Table 4 shows the results of the logistic regression analysis based on patients for whom additional antiemetics were added over the course of their treatment. On the first day of the treatment cycle (the day the chemotherapy was administered), patients suffering from acute vomiting were significantly more likely to receive extra antiemetics than patients not suffering from these symptoms (acute vomiting 34 vs 14%, p = 0.009). However, the experience of CINV on the second and third day after the administration of chemotherapy did not result in the use of additional antiemetics.
On day 1, 42 patients received additional antiemetics; 64% of these patients received extra corticosteroids and 17% aprepitant. On day 2, 43 patients received additional antiemetics, of whom 56% were treated with extra corticosteroids and 21% with 5HT3 antagonist. On day 3, 54 patients received additional antiemetics, of whom 35% were treated with a 5HT3 antagonist, and 35% with a corticosteroid. The remaining patients were treated with other extra types of antiemetics, e.g., metoclopramide, benzodiazepines. Logistic regression analysis did not show improved symptom control due to the addition of these antiemetics.
Discussion
Chemotherapy-induced nausea and vomiting have a clear impact on the daily lives of cancer patients. Antiemetic therapy is aimed at preventing, ameliorating or minimizing CINV. Most studies of the effects of CINV have been characterized by narrow patient selection criteria and have investigated well-defined, protocol-based chemotherapy, and antiemetic regimens.
The results of this study of CINV and antiemetic use in routine clinical practice indicate that CINV and particularly delayed symptoms, impact significantly on patients' daily life, despite the use of different combinations of antiemetics. Our findings are consistent with those of other studies, in which the prevalence of delayed nausea and vomiting is higher than acute nausea and vomiting [5].
However, contrary to expectations, we found that patients receiving treatment with moderately emetogenic chemotherapy containing anthracyclines (MEC-A) suffered more from CINV than patients receiving HEC.
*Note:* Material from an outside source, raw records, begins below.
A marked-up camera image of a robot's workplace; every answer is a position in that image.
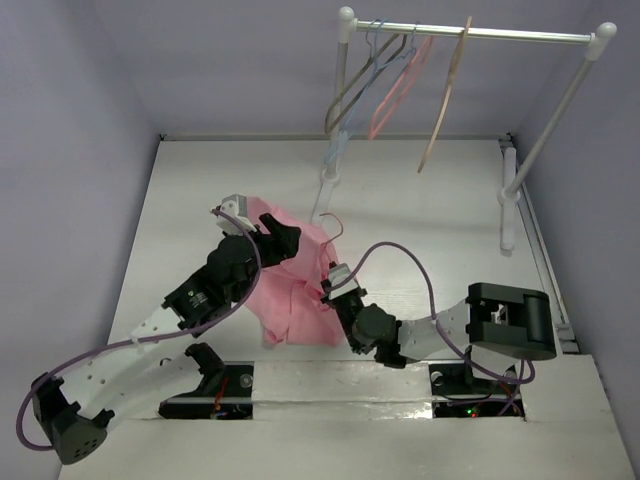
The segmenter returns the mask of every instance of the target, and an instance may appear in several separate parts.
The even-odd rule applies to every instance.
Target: mounting hole
[[[431,374],[431,383],[434,387],[441,387],[444,384],[444,376],[441,372],[433,372]]]
[[[240,386],[242,388],[249,388],[253,385],[253,377],[248,373],[240,376]]]

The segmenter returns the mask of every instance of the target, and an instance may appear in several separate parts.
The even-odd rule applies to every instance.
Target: metal rod
[[[338,58],[336,61],[336,78],[333,87],[334,96],[340,95],[342,89],[344,88],[344,80],[347,73],[347,51],[349,49],[348,43],[338,42]],[[338,118],[340,115],[340,111],[342,110],[342,99],[333,107],[333,113],[331,114],[332,121],[335,118]],[[333,143],[338,134],[340,133],[340,122],[336,124],[336,126],[329,132],[329,140]],[[338,175],[338,162],[339,158],[335,158],[333,162],[327,165],[327,170],[325,172],[325,177],[327,179],[336,178]]]
[[[509,187],[507,188],[506,190],[507,195],[510,195],[510,196],[515,195],[518,189],[520,188],[520,185],[522,185],[524,178],[527,176],[527,173],[529,172],[529,170],[531,170],[531,167],[533,166],[533,162],[535,161],[536,157],[540,153],[540,150],[542,150],[542,147],[544,147],[545,143],[547,143],[547,140],[549,140],[549,137],[553,133],[553,130],[556,128],[556,126],[560,122],[560,119],[562,118],[562,115],[564,114],[565,110],[571,103],[571,99],[573,99],[574,95],[578,91],[578,88],[580,88],[580,84],[585,79],[585,77],[589,73],[589,70],[591,70],[591,67],[593,66],[594,63],[595,61],[593,60],[585,59],[582,62],[582,65],[580,65],[580,68],[578,69],[575,76],[573,77],[573,80],[567,87],[567,90],[564,92],[564,95],[560,100],[560,103],[558,103],[558,106],[553,112],[553,115],[549,119],[547,126],[544,128],[544,130],[540,134],[540,137],[538,137],[538,140],[536,140],[536,143],[533,145],[533,148],[527,155],[527,158],[525,158],[524,162],[522,162],[522,165],[518,169],[518,174],[516,175],[516,178],[514,178],[511,185],[509,185]]]
[[[412,23],[364,22],[358,20],[356,31],[376,30],[383,33],[403,33],[405,35],[436,35],[459,37],[464,27],[445,27],[440,25],[416,25]],[[570,33],[524,32],[520,30],[499,30],[494,28],[470,28],[470,38],[493,38],[497,40],[517,40],[522,42],[562,43],[565,45],[589,45],[591,35]]]

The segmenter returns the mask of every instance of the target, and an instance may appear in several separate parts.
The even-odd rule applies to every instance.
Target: white bracket
[[[465,326],[469,323],[469,305],[466,301],[461,300],[450,309],[439,312],[437,318],[451,341],[464,350],[469,344],[469,336],[465,333]],[[400,355],[412,360],[434,357],[438,360],[459,360],[442,340],[431,317],[403,321],[398,331],[398,344]],[[444,351],[444,356],[434,355],[441,351]]]
[[[356,31],[358,19],[355,18],[353,8],[342,7],[339,12],[340,18],[340,43],[349,43],[351,34]]]
[[[174,333],[179,331],[179,322],[180,318],[171,309],[158,308],[133,330],[131,336],[142,338]],[[143,383],[140,379],[143,372],[147,371],[147,374],[153,373],[158,376],[161,383],[162,372],[171,370],[173,368],[173,365],[170,365],[171,361],[184,357],[184,351],[192,343],[194,343],[193,336],[183,335],[161,342],[134,344],[105,352],[65,374],[64,383],[60,389],[69,401],[78,402],[80,405],[78,415],[94,418],[107,405],[117,406],[120,403],[128,403],[131,392]],[[163,359],[169,359],[170,362],[163,363],[161,361]],[[192,359],[186,360],[197,368]]]
[[[609,40],[615,36],[617,31],[618,27],[616,27],[615,23],[605,22],[600,25],[596,33],[591,34],[591,42],[589,42],[589,46],[584,52],[584,58],[592,62],[598,60]]]
[[[255,232],[256,227],[249,220],[249,208],[247,204],[247,197],[244,195],[238,195],[237,193],[229,197],[223,198],[220,204],[220,210],[227,215],[231,215],[242,226],[250,232]],[[227,220],[222,215],[216,218],[216,225],[220,227],[228,235],[242,235],[242,232],[233,223]]]
[[[502,205],[500,213],[500,248],[512,251],[516,243],[516,213],[520,192],[509,194],[507,188],[516,178],[516,149],[509,147],[504,151],[502,166],[502,189],[498,192],[498,201]]]

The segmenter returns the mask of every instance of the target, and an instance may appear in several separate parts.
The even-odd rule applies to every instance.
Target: pink garment
[[[270,213],[285,225],[300,227],[300,244],[294,258],[269,267],[246,305],[264,327],[264,341],[303,345],[338,345],[345,336],[336,312],[323,305],[320,281],[327,277],[329,262],[338,262],[329,237],[320,227],[300,222],[280,207],[248,197],[249,219],[260,225],[260,215]]]

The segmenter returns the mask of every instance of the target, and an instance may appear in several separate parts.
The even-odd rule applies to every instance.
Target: lavender wall
[[[592,353],[640,475],[640,50],[638,0],[595,0],[583,24],[619,33],[593,67],[527,186],[583,351]],[[575,71],[554,72],[518,130],[524,158]]]
[[[151,117],[163,133],[319,133],[333,95],[338,9],[365,20],[487,28],[578,29],[586,0],[94,0]],[[432,129],[455,39],[439,38],[426,71],[386,131]],[[349,74],[368,55],[350,46]],[[474,40],[460,65],[443,133],[515,130],[558,45]],[[395,73],[372,89],[378,101]]]
[[[0,0],[3,480],[57,478],[18,404],[113,317],[158,138],[122,67],[89,2]]]

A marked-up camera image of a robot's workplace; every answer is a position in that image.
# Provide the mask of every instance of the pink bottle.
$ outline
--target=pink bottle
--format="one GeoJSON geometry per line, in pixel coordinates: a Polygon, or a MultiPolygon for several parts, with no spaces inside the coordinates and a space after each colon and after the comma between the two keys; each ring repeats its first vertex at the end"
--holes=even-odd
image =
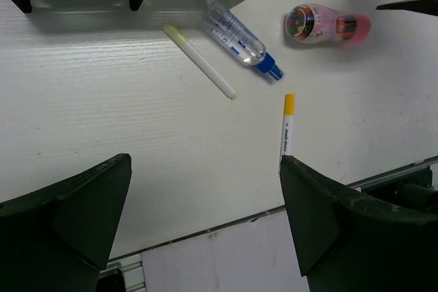
{"type": "Polygon", "coordinates": [[[286,31],[293,39],[306,43],[330,40],[360,44],[371,31],[371,21],[362,14],[338,12],[310,3],[290,12],[286,31]]]}

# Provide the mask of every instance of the blue bottle cap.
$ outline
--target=blue bottle cap
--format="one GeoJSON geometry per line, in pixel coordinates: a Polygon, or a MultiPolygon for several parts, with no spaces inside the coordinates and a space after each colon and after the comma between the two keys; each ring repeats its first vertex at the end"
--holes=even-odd
{"type": "Polygon", "coordinates": [[[280,81],[285,76],[283,71],[275,65],[275,59],[273,59],[269,53],[266,53],[263,61],[255,67],[259,69],[260,72],[268,74],[268,76],[275,81],[280,81]]]}

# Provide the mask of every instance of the bottle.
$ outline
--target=bottle
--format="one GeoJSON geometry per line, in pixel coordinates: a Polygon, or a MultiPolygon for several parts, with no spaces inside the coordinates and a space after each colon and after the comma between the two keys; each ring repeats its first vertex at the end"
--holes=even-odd
{"type": "Polygon", "coordinates": [[[254,66],[274,81],[284,78],[265,45],[218,0],[208,0],[202,26],[243,65],[254,66]]]}
{"type": "Polygon", "coordinates": [[[371,31],[371,20],[362,14],[338,12],[314,3],[295,7],[286,19],[287,34],[301,42],[324,41],[360,44],[371,31]]]}

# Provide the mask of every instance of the white table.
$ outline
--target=white table
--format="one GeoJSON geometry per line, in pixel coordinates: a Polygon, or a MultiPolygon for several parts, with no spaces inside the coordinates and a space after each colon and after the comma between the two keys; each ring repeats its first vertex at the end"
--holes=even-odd
{"type": "Polygon", "coordinates": [[[230,101],[147,10],[122,1],[108,13],[61,14],[39,4],[26,16],[0,0],[0,201],[128,152],[133,177],[112,256],[279,206],[288,92],[295,155],[342,183],[437,155],[438,18],[374,10],[401,0],[320,0],[368,14],[369,39],[348,50],[285,39],[284,16],[313,1],[233,9],[286,72],[276,85],[184,30],[238,90],[230,101]]]}

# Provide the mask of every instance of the white marker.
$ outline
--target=white marker
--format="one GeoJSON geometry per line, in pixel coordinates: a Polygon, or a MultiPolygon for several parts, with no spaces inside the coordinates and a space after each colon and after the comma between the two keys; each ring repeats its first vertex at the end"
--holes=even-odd
{"type": "Polygon", "coordinates": [[[207,75],[220,90],[229,98],[236,99],[237,92],[229,83],[215,70],[213,66],[199,53],[193,44],[172,24],[166,23],[163,31],[170,39],[207,75]]]}
{"type": "Polygon", "coordinates": [[[292,155],[292,119],[295,110],[295,94],[286,94],[283,112],[283,132],[281,135],[280,165],[283,155],[292,155]]]}
A previous study in daily clinical practice by Bloechl-Daum reported no significant differences in the rate of acute and delayed nausea between patients treated with HEC and MEC, while significantly more patients receiving HEC than MEC reported that CINV had a negative impact on daily life (52.8% and 35.5%, p = 0.027) [5]. However, Mollassiotis et al. reported that patients receiving MEC experienced higher levels of CINV compared to patients receiving HEC in a large, single center study in the UK [21]. These two studies were conducted before antiemetic guidelines incorporated the use of NK-1 receptor antagonist containing regimens for patients receiving HEC. After completion of our study, antiemetic guidelines for MEC-A were also updated. Currently, a three-drug combination regimen, including an NK-1 receptor antagonist, is also recommended for MEC-A regimens [1]. Our finding that patients who received MEC treatment faired particularly poorly in terms of CINV symptoms may be explained, at least in part, by the fact that these patients did not receive newer and more effective antiemetic treatment including aprepitant. Additional studies are needed to determine the effectiveness in daily clinical practice of newer antiemetic treatments among patients receiving MEC-A.
Various other factors, in addition to the emetogenicity of the chemotherapy, have been identified that influence both the prevalence and the severity of CINV. These include age, gender, alcohol use, history of motion sickness, and history of pregnancy-related vomiting. In our study, the first three of these risk factors were found to be associated significantly with CINV, but not the latter two. It is unclear why this is the case. It may be that once female gender, which was a strong predictor variable, entered the logistic regression model, motion sickness and pregnancy-related vomiting did not have any additional predictive value.
Interestingly, in a recent analysis of data from two phase III trials of aprepitant in patients receiving cisplatin-based chemotherapy, female gender was not found to be a significant risk factor for CINV [22]. It would be of interest to determine if this also holds true for patients receiving MEC-A, because the majority of these patients are women being treated for breast cancer with anthracycline-containing regimens.
Given the finding that patients lost to follow-up were younger and significantly more likely to receive HEC, patients' level of CINV after multiple treatment cycles might be underestimated in our study because of the increased risk of CINV associated with these risk factors.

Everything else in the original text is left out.